Mas Svetlana também se engana, e nos engana, o tempo todo. Essa é a sua função como escritora, jornalista e ficcionista. Ela se deixa envolver pelos sentimentos e pela falsidade presente neles. “Construo templos a partir de nossos sentimentos… não me interessa o próprio acontecimento, mas o acontecimento dos sentimentos.” Svetlana é uma ficcionista, como todos nós. Sentimentos são invenções instintivas, senhores doutores. Neurotransmissores seletivos que nos ludibriam o tempo inteiro, fazendo-nos crer e sentir que somos especiais e únicos. E também, por isso, arrogantes e audaciosos a ponto de desejarmos “narrar” e “tecer” outras Odisseias e Penélopes.
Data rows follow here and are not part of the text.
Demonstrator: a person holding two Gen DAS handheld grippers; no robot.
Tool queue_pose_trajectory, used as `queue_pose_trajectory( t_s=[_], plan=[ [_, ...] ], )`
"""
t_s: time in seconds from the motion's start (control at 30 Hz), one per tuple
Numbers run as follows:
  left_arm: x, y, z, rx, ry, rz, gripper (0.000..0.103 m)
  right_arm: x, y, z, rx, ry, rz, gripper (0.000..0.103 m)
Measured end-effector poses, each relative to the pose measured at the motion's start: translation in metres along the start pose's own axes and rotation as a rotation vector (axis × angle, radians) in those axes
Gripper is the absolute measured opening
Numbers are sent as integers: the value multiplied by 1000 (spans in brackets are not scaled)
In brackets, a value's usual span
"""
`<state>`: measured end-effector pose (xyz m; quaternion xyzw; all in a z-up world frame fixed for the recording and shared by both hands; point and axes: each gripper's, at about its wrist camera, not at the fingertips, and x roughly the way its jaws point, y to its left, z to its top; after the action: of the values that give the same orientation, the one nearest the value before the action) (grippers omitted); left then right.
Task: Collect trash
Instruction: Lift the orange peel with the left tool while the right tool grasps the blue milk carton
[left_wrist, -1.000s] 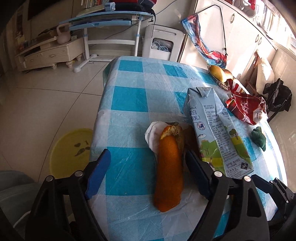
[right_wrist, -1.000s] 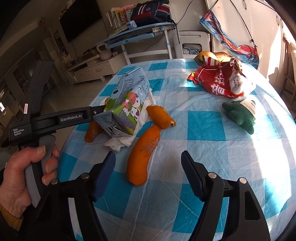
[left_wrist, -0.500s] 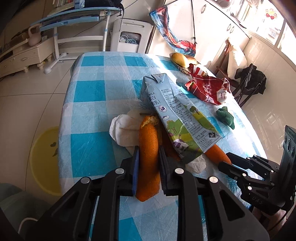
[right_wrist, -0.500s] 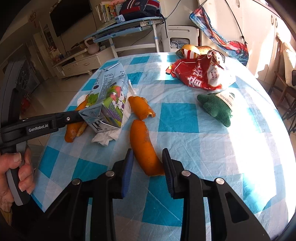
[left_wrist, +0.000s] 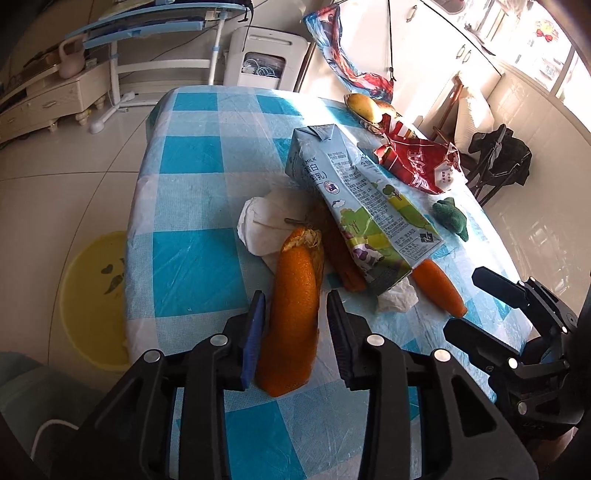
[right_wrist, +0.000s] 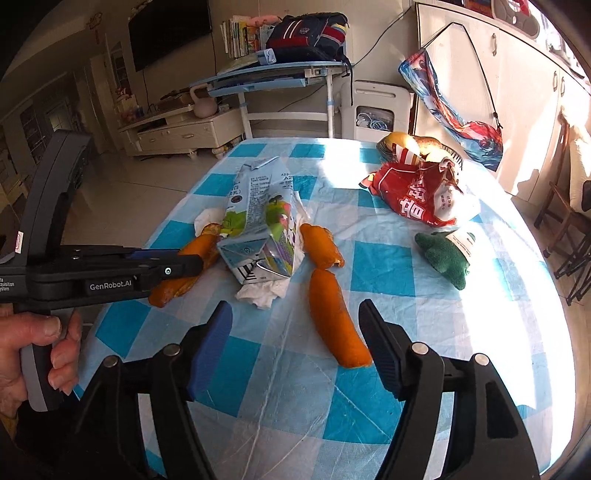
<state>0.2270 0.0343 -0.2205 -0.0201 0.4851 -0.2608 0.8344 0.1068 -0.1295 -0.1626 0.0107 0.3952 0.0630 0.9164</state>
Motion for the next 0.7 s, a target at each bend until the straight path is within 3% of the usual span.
queue_pose_trajectory(
  t_s=[0.03,0.3,0.37,0.47,0.57,0.7],
  plan=[
    [-4,-1,-1,6,-6,-6,21,3,5,4,-15,-3,-1,70],
    [-28,0,1,29,-57,63,18,38,25,37,-67,-5,-43,72],
    [-28,7,3,-3,-54,27,18,49,23,41,-64,14,-54,72],
    [-25,12,4,-12,-49,45,18,59,22,45,-57,36,-54,72],
    [-18,14,4,-26,-32,39,19,68,20,42,-69,77,-37,60],
    [-10,13,2,-26,-7,45,20,51,15,36,-72,52,-14,60]
  ],
)
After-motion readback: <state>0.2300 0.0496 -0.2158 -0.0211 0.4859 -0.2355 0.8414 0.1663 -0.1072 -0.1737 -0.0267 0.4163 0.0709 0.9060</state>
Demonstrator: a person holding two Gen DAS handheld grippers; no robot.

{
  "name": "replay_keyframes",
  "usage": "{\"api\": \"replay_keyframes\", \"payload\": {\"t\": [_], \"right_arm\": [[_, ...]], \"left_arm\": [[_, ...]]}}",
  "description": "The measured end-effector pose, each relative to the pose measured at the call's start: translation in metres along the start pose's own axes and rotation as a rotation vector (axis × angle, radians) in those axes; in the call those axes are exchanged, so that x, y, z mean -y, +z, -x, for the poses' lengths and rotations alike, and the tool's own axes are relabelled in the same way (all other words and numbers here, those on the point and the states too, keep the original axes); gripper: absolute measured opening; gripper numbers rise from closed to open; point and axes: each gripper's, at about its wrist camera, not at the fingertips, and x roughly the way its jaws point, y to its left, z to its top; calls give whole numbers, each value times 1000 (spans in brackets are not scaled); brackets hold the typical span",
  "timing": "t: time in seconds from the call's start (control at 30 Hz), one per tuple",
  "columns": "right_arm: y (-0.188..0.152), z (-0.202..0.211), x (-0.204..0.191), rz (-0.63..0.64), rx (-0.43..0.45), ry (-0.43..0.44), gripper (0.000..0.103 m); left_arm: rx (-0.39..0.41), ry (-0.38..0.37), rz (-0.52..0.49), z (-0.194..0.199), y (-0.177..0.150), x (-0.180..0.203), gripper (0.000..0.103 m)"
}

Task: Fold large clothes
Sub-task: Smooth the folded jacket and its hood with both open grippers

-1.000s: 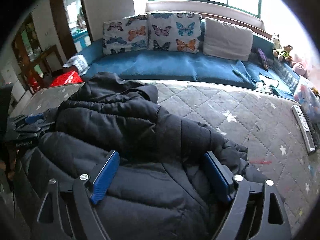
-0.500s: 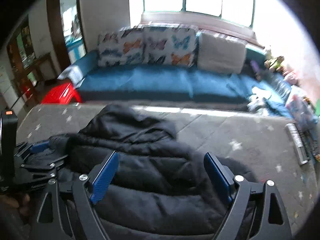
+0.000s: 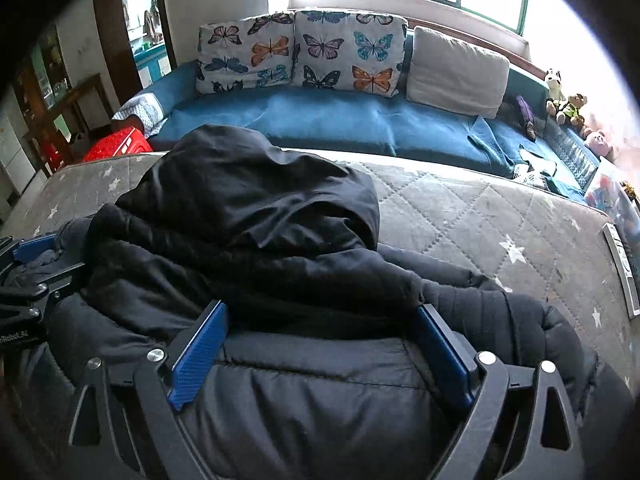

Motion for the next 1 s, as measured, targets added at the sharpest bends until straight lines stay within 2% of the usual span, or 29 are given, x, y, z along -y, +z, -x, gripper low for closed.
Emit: {"api": "replay_keyframes", "payload": {"t": [0.07, 0.13, 0.17, 0.2, 0.3, 0.33, 0.4, 0.47, 0.63, 0.7, 0.8, 0.9, 1.0], "right_arm": [[-1, 0, 0, 1, 2, 5, 100], [-1, 1, 2, 0, 2, 13, 101], [-1, 2, 2, -1, 3, 15, 101], [-1, 2, 2, -2, 4, 17, 101], [-1, 6, 3, 3, 10, 23, 101], [1, 10, 3, 9, 8, 34, 100], [2, 22, 8, 1, 16, 71, 99], [2, 36, 12, 16, 37, 90, 99], [-6, 63, 27, 65, 54, 31, 99], [-12, 55, 36, 65, 13, 18, 98], [-19, 34, 48, 17, -23, 77, 99], [-16, 31, 41, 34, -24, 43, 99], [-17, 48, 38, 55, -3, 28, 96]], "left_arm": [[4, -13, -20, 13, 1, 2, 80], [46, -25, -44, 33, 1, 9, 77], [68, -48, -48, 45, 1, 11, 71], [84, -94, -44, 55, 2, 15, 64], [104, -212, -44, 77, 5, 30, 58], [103, -222, -69, 79, 7, 38, 56], [105, -206, -136, 78, 9, 55, 45], [77, -206, -154, 66, 9, 65, 40], [-18, -320, -18, 24, 10, 51, 39], [-39, -347, 21, 12, 9, 43, 39], [-36, -329, 11, 9, 8, 44, 40], [-19, -304, 6, 18, 6, 39, 40], [14, -292, 12, 42, 1, 24, 40]]}}
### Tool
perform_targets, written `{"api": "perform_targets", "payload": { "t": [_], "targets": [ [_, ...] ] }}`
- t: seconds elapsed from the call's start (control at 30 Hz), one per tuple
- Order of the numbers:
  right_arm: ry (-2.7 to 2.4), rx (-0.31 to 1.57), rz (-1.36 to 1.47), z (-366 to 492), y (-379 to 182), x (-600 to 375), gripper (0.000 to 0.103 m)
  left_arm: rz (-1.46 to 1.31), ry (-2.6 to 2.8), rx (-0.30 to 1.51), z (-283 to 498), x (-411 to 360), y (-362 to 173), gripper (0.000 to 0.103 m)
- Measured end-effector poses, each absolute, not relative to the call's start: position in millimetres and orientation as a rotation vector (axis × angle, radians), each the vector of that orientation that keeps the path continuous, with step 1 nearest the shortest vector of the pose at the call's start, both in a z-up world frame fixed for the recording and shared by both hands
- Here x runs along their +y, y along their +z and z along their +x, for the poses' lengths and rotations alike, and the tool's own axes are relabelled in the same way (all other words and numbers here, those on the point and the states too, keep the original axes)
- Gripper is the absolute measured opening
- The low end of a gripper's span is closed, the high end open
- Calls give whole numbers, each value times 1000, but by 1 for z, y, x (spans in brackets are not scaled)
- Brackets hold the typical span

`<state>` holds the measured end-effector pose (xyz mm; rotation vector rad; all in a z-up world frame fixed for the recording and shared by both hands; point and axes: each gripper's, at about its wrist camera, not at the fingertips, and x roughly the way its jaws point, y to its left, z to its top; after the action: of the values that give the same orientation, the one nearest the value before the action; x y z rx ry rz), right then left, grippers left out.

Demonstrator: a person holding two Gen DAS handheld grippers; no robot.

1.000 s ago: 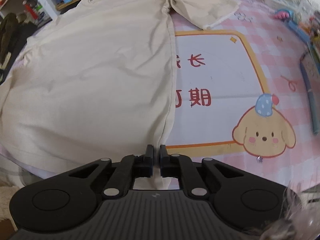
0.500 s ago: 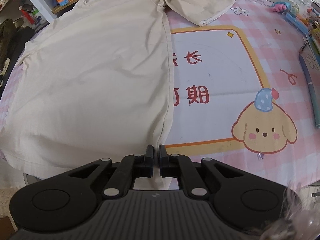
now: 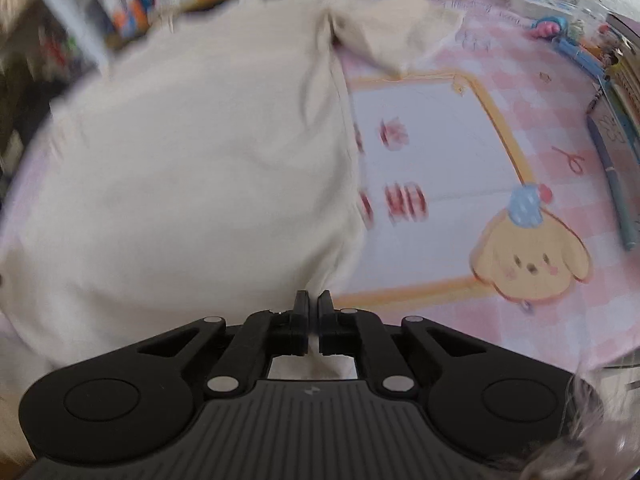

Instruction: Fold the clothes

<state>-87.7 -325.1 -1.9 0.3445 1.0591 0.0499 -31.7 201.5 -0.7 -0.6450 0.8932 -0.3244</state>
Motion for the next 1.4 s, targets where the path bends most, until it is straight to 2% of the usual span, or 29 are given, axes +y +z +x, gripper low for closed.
{"api": "perform_targets", "payload": {
  "t": [0.13,0.2,0.27,0.33,0.4,0.47,0.63,0.83,0.97,1.07,1.4],
  "targets": [
    [77,1034,376,-76,2,-315,4,-532,-321,951,-21,180,-3,21],
    [92,1059,328,-77,-2,-307,10,-503,-313,988,-25,177,-8,24],
    [97,1088,291,-84,-7,-304,25,-475,-304,1024,-29,174,-13,36],
    [99,1112,290,-94,-12,-304,29,-462,-288,1048,-34,174,-18,32],
    [100,1133,302,-103,-17,-306,27,-482,-235,1073,-39,181,-21,17],
    [95,1153,307,-111,-20,-307,6,-510,-193,1097,-47,194,-17,15],
    [90,1122,317,-122,9,-320,5,-537,-142,1131,-73,225,1,17],
    [-19,1244,427,-126,-19,-338,4,-529,-115,1254,-83,224,-28,17],
    [-77,1231,426,-130,-23,-344,3,-496,-124,1300,-81,216,-35,25],
    [-98,1213,387,-128,-18,-345,3,-423,-149,1300,-75,208,-31,31],
    [-19,1315,266,-122,-27,-333,4,-262,-23,1194,-46,236,2,33]
  ]
}}
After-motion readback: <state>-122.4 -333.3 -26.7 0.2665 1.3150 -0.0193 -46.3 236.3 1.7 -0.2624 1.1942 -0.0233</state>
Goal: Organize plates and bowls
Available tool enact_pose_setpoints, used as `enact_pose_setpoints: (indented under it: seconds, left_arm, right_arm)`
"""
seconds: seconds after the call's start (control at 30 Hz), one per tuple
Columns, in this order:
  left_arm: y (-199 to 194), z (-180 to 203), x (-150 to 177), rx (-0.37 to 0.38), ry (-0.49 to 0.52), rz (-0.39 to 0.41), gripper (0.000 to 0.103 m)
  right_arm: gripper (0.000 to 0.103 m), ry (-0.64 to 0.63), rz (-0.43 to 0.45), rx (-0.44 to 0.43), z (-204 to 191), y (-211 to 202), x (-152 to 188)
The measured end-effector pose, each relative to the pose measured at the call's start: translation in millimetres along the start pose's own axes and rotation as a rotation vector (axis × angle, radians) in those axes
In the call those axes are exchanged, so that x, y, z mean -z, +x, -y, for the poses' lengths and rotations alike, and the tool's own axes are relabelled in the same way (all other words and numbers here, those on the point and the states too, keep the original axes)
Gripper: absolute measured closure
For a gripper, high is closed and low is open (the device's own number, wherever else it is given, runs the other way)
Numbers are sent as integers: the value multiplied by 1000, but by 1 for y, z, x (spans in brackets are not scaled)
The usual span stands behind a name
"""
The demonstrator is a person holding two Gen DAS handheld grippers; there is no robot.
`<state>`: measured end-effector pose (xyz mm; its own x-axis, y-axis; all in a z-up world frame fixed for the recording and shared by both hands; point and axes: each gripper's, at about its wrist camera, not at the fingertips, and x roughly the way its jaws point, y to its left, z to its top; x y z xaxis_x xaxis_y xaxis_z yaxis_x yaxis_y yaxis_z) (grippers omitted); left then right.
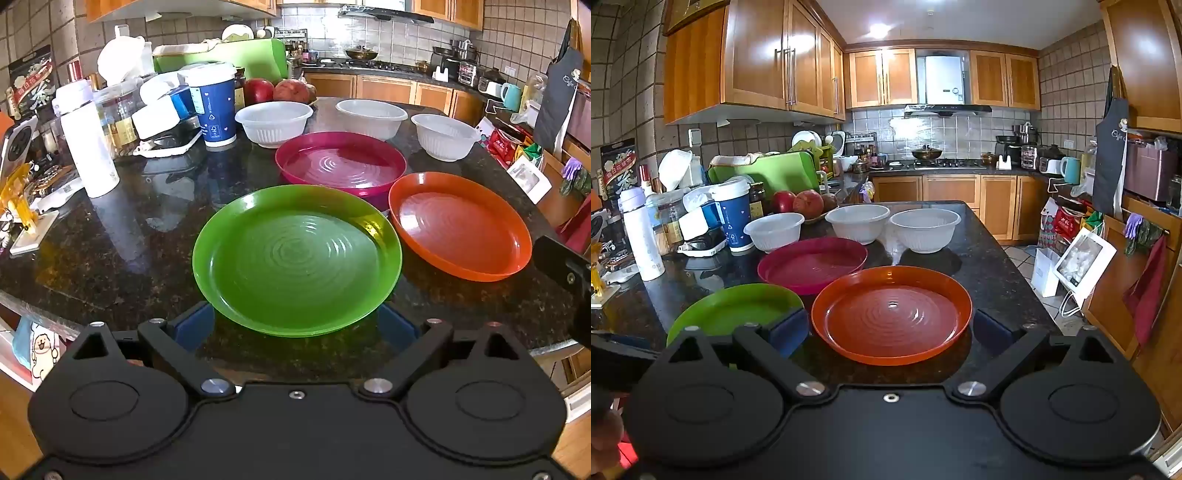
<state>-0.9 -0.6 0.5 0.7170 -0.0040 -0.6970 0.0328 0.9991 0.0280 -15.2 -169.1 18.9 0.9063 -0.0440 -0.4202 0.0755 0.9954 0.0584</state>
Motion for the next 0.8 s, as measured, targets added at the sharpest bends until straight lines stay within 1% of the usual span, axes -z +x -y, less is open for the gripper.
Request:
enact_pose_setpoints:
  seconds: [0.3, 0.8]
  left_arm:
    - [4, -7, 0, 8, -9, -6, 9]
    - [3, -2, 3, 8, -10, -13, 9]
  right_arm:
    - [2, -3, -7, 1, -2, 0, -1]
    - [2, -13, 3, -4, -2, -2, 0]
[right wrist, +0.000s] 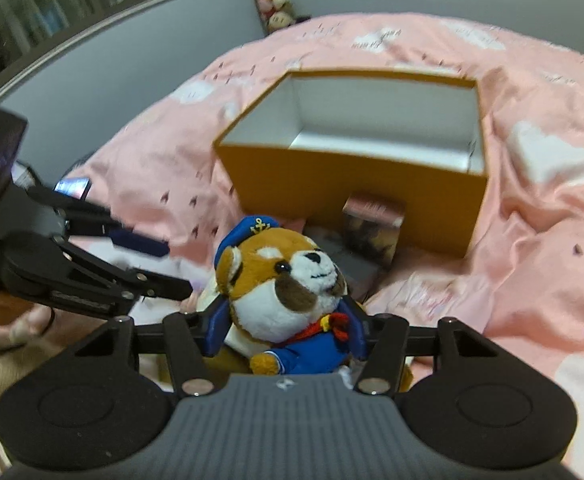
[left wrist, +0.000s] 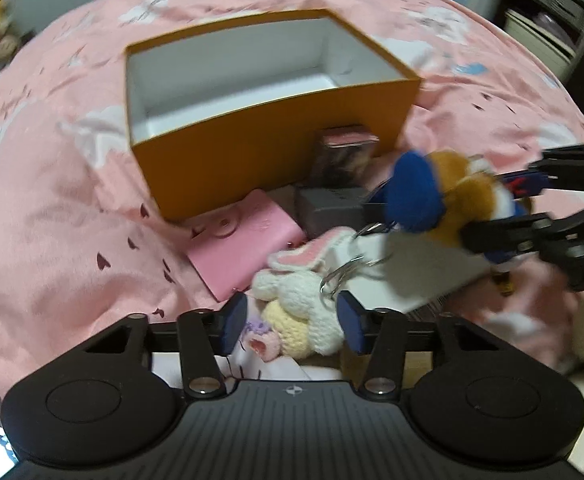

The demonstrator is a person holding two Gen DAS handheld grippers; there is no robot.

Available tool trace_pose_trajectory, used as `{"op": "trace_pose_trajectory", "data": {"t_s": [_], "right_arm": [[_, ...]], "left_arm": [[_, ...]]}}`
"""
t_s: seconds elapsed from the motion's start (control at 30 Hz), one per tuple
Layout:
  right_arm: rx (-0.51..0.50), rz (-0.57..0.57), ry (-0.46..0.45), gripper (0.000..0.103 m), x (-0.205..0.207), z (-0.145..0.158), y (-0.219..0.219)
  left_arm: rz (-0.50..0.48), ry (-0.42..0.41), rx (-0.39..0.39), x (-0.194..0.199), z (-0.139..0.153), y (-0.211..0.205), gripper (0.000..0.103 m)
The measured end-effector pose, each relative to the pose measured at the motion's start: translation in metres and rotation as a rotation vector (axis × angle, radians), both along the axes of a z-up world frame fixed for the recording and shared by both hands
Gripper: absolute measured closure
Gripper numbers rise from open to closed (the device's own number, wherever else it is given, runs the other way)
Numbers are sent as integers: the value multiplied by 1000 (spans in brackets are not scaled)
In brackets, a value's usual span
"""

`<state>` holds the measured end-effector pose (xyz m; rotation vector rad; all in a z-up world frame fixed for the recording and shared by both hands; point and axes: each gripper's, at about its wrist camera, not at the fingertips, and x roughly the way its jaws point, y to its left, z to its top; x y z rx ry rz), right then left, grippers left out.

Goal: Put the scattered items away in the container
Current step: 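Grasp the red panda plush with the right gripper while the left grasps the crocheted bunny, then carry the panda plush and bunny over the orange box with both grippers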

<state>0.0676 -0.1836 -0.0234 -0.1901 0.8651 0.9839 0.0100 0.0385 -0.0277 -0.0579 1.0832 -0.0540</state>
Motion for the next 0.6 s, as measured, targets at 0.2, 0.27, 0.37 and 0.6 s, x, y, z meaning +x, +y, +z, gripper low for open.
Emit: {"op": "trace_pose_trajectory", "data": {"t_s": [0.2,0.27,0.37,0.6], "right_arm": [[23,-73,-37,44,24,8,1],[20,-95,-41,43,29,8,3],[12,-112,-40,43,34,3,6],[14,-111,-9,43,34,-5,6]], "left_arm": [[61,67,-100,15,-22,15,53],[91,83,-155,19,-29,20,53],[109,99,-173,24,-39,20,53],[113,119,-207,33,-50,17,62]]}}
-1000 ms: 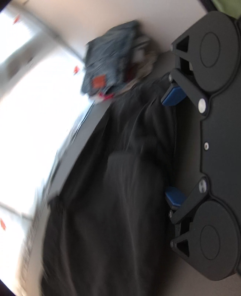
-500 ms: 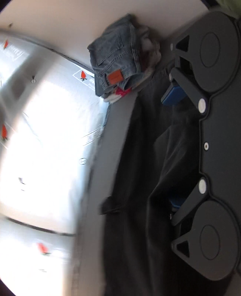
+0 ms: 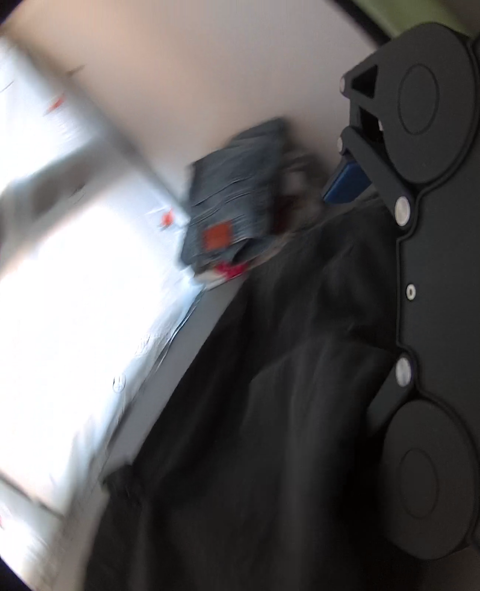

As guerras não podem ser contadas. Poetizadas. Narradas. Há uma limitação da linguagem, uma impossibilidade de representação, um impedimento de compreensão. Senhores, para que pudéssemos contar um infinitésimo somente dessas malditas histórias, deveria haver no mínimo uma forma de sentir o cheiro pútrido dos dejetos, da bosta, da nossa própria bosta misturada aos corpos dilacerados. Teríamos que conceber um mecanismo que nos permitisse ouvir o som enlouquecedor das armas, dos gritos, das dores, das lástimas, das fornalhas, da catarse coletiva. Do desespero das mulheres amamentando seus bebês já há muito sem vida. Teríamos que inventar uma maneira de o leitor experimentar a náusea e o gosto amargo da água regada pelas cinzas dos exterminados, da sopa contaminada pelas lágrimas inúteis e desenganadas dos mortos-vivos e dos sádicos, do pão com sabor amargo de persistência, de adiamento do calvário e de esperança inútil. Colegas, para se falar das guerras, teríamos que criar um artefato que saísse dos nossos livros. Que fizesse sentir dor, muita dor, uma dor próxima do sufocamento e do inferno. Que mostrasse a ausência de sensibilidade, a perda da possibilidade de dar e receber carinho, a privação total de um abraço como conforto. E isso não conseguimos fazer. Por quê, meus malditos colegas, por que ainda insistimos em narrar guerras e genocídios? Em escrever satiricamente “literatura”? Em compor poesia, sorrisos e lágrimas? Em premiar escritores espúrios? Tudo isso é inútil, senhores: o que fazemos não passa de caricatura e falsificação.”